Ventilation systems can change spread of potential viral particles indoors: Study
The study looked at results in an elevator, a supermarket and a classroom.
A new study at the University of Minnesota College of Science and Engineering showed ventilation systems can change the spread of aerosolized and potentially virus-containing particles in common indoor areas. The study looked at results in an elevator, a supermarket and a classroom.
Although their findings are still undergoing peer review, they have caught the attention of an anxious nation gearing up to send children back to school and eager for any small hints on how to stay safe and reduce transmission indoors.
Dr. Jiarong Hong and Dr. Suo Yang, mechanical engineering associate professors at the University of Minnesota analyzed how aerosolized and potentially virus-containing particles could spread in common indoor areas using a computer simulation.
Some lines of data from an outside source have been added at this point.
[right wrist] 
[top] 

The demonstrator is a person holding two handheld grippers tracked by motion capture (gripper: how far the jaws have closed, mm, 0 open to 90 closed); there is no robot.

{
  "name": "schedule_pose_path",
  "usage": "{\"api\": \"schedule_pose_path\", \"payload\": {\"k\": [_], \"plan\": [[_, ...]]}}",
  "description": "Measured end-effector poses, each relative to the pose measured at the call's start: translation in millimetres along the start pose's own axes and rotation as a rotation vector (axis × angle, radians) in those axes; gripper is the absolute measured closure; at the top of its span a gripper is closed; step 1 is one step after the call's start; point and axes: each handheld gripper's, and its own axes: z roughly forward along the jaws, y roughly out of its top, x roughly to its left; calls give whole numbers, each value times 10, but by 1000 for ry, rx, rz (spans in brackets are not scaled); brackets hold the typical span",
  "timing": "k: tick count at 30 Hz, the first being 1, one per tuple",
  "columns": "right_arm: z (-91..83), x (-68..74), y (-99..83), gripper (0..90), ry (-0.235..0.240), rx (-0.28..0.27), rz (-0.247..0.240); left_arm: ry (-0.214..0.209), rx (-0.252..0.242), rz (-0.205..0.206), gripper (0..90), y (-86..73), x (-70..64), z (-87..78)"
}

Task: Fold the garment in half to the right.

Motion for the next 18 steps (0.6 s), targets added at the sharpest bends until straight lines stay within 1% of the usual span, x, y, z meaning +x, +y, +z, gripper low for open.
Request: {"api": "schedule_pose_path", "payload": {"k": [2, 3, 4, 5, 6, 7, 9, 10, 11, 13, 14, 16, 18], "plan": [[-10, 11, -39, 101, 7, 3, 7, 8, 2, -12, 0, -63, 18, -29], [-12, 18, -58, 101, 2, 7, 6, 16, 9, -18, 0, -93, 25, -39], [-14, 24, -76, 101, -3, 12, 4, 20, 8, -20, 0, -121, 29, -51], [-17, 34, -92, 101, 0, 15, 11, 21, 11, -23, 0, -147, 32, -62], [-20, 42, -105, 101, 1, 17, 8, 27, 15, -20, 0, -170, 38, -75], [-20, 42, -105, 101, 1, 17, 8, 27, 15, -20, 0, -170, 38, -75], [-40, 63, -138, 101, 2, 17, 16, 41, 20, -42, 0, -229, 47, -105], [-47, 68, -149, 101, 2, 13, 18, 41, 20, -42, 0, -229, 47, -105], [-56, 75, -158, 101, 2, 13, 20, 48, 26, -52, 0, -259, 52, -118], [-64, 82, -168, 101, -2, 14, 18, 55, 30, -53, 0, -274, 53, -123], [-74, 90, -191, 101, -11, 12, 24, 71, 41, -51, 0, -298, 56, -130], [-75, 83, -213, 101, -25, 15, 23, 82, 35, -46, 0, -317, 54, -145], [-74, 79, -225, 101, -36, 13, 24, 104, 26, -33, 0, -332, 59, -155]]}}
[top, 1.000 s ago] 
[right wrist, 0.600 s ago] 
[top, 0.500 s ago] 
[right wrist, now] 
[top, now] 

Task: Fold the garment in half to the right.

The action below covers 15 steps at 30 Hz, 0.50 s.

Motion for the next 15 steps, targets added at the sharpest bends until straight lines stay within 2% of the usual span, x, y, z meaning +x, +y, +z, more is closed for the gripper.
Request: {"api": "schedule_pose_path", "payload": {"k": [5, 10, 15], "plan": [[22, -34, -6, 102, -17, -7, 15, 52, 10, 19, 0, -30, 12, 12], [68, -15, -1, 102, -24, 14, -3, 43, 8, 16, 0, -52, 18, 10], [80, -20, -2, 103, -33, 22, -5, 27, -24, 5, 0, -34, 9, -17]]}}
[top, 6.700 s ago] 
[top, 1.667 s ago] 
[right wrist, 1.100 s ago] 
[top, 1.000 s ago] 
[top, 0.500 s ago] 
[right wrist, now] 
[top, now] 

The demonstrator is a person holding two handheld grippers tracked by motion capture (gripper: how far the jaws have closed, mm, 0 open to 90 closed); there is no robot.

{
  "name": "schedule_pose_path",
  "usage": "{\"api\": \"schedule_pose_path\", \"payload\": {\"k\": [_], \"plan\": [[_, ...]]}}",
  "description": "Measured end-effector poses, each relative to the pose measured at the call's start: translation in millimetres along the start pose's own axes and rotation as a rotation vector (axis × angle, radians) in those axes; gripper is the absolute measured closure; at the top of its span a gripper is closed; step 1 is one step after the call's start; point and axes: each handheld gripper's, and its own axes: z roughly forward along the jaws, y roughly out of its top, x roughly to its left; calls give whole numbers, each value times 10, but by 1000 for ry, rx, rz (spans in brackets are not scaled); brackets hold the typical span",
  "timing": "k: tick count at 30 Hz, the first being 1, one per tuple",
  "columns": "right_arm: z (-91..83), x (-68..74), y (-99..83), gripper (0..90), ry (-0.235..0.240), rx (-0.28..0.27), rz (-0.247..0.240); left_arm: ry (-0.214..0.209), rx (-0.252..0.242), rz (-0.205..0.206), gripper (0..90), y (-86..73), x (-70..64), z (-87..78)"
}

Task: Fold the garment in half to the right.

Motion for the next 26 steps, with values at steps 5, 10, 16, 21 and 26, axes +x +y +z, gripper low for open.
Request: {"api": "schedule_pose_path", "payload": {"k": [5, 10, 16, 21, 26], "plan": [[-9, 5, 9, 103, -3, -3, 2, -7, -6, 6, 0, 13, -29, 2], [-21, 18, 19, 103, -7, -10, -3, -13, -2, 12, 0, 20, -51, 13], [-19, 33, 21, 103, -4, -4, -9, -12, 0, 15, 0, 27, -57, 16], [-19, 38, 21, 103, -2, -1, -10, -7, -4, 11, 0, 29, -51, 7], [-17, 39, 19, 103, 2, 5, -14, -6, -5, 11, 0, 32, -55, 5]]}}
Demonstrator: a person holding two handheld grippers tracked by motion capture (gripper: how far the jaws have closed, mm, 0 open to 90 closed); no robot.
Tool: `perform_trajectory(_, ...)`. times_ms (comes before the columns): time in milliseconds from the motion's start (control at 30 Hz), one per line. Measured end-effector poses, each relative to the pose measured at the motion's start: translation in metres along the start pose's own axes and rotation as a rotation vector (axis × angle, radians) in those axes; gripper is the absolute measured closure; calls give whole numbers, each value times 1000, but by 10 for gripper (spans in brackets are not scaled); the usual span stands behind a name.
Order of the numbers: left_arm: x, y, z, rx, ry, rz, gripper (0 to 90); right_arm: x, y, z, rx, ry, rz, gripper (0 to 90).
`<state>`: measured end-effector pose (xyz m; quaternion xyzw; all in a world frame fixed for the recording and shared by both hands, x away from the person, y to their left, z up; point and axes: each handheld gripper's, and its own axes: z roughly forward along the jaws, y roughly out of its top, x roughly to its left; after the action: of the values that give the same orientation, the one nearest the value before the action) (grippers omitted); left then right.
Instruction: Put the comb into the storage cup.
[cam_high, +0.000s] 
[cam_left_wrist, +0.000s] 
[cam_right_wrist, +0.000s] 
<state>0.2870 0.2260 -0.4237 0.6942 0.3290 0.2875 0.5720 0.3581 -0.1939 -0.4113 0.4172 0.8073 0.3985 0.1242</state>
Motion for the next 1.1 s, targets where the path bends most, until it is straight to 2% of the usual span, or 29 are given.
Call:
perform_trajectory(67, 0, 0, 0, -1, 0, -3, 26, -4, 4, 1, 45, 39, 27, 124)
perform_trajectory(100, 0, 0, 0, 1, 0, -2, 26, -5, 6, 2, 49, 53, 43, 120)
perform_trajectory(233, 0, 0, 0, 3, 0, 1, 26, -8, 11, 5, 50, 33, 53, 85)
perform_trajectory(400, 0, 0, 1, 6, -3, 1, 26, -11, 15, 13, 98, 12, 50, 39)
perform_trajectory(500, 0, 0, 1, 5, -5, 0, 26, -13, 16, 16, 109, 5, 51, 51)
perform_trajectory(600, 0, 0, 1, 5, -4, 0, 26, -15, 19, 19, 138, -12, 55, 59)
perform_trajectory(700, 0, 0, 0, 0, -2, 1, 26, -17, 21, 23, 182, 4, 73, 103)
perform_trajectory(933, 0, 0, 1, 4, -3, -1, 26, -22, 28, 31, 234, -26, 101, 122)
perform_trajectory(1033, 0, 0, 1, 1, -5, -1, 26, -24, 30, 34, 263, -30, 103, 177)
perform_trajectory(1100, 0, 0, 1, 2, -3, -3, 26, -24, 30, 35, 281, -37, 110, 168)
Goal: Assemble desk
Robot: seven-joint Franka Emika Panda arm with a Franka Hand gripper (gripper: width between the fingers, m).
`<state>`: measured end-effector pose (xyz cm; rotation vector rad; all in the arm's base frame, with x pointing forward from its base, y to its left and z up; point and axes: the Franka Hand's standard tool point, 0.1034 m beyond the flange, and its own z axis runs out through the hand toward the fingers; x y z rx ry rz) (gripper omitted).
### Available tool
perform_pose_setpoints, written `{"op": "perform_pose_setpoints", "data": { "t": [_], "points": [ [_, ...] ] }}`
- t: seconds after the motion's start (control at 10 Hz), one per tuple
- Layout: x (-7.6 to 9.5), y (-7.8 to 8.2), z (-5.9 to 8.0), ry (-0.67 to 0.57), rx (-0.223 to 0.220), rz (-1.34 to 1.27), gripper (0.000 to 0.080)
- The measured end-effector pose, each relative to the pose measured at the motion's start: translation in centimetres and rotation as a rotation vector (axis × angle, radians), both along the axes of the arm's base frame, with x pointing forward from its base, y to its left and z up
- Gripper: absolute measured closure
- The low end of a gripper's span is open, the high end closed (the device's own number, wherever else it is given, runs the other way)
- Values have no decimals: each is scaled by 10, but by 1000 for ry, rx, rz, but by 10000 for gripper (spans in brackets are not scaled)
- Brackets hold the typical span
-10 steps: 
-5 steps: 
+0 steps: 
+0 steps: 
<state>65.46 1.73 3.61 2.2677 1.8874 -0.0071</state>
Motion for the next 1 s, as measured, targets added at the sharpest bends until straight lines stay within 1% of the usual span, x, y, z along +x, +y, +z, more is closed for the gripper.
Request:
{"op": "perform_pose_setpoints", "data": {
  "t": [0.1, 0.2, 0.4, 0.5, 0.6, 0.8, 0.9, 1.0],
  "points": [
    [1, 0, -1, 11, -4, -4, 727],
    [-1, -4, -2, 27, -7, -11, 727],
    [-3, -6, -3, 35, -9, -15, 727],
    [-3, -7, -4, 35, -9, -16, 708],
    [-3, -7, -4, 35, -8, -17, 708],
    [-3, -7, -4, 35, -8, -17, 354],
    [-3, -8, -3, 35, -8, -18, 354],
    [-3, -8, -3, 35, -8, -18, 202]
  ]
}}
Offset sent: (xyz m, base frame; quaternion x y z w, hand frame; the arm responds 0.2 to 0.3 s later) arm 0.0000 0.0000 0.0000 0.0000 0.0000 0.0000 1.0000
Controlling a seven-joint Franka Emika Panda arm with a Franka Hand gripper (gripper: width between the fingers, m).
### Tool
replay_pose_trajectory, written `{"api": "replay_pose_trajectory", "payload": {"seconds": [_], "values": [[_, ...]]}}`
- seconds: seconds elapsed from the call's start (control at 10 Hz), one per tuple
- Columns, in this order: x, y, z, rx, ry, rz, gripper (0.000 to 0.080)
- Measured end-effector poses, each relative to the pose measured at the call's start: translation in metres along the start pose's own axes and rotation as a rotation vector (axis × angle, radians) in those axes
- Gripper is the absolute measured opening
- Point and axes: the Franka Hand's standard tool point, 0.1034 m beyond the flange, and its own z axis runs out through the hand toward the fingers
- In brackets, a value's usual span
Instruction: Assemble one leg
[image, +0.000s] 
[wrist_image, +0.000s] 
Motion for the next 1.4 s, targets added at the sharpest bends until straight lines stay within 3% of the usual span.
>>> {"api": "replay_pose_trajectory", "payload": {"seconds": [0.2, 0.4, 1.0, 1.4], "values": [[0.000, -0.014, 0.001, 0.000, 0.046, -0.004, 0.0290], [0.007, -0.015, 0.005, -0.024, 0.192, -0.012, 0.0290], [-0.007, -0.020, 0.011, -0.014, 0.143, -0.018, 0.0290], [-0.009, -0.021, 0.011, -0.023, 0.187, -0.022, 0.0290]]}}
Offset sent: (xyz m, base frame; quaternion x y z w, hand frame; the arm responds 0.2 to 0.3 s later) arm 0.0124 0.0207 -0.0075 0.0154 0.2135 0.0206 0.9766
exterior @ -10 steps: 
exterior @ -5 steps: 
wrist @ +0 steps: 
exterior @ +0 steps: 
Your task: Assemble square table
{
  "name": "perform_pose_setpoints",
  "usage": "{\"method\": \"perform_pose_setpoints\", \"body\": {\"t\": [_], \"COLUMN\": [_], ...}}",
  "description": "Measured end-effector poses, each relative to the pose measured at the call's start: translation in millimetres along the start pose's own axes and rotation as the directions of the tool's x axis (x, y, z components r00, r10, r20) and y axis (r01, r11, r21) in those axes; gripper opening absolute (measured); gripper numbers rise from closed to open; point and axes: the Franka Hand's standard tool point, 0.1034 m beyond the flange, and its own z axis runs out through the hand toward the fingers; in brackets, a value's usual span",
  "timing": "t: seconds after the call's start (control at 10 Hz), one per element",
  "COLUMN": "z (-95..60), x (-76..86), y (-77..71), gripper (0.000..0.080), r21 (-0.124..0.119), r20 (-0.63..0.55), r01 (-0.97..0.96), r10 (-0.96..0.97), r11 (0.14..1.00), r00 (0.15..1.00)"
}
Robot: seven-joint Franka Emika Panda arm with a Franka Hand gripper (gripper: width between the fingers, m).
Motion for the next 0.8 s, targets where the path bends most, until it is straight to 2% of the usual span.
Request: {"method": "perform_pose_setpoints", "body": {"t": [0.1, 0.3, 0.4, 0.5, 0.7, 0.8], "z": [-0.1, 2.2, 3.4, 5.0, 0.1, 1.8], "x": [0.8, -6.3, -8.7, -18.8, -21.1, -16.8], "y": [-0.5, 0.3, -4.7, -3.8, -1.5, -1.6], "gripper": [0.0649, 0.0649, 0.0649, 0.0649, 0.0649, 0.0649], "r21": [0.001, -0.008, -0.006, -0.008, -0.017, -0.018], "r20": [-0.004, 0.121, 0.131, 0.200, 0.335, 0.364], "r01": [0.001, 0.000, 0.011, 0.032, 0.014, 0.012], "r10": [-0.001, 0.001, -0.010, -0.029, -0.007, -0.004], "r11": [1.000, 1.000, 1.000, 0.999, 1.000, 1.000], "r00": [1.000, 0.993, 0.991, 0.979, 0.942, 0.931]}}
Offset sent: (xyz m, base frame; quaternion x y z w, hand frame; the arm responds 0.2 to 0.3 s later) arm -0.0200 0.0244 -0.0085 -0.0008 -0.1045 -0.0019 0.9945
To start, they evaluated eight asymptomatic participants with COVID and calculated the particle spread from actions like talking, coughing and sneezing. They took this data and applied it into various computer simulations.
In one simulation, they created various circumstances in a standard classroom, with a teacher placed at the front and children scattered throughout the room. In other simulations, they did the same thing, but in an elevator or a grocery store. They studied various conditions, including how the spread would change if the rooms had a powerful ventilator in either the entrance or back of the room.
They found that in indoor spaces, good ventilation will filter some of the virus out of the air, but may leave more viral particles on surfaces, such as walls. Key among their findings: The aerosols spread significantly less throughout the room when the asymptomatic person was placed directly under an air vent rather than away from.
This could come into play in the classroom, with the risk of transmission theoretically lower if an unknowing asymptomatic teacher were placed directly underneath the ventilation system. Conversely, a ventilation system at the back of the room might spread potentially infectious particles throughout the room.
"If the teacher is in the front, the ventilation is in the back, the ventilation will draw the aerosol throughout the whole classroom." says Suo Yang, one of the lead researchers. "In comparison, if we move the ventilation to the front, right above the teacher, then the ventilation will create a recirculating zone in the front, which will confine the aerosols within the front 1/3 part of the classroom."
For the classroom case, with strong simulated ventilation, only about 10% of particles were vented out, meaning you can't necessarily bank on a high-quality ventilation system to filter out all the potentially infectious particles in a standard classroom.
A grocery store, meanwhile, was a different story. In the simulated supermarket, 50% of the particles were vented out, according to the computer simulation, with Yang considering that the tall shelving units of a supermarket create small wind channels that more efficiently circulate air through a room.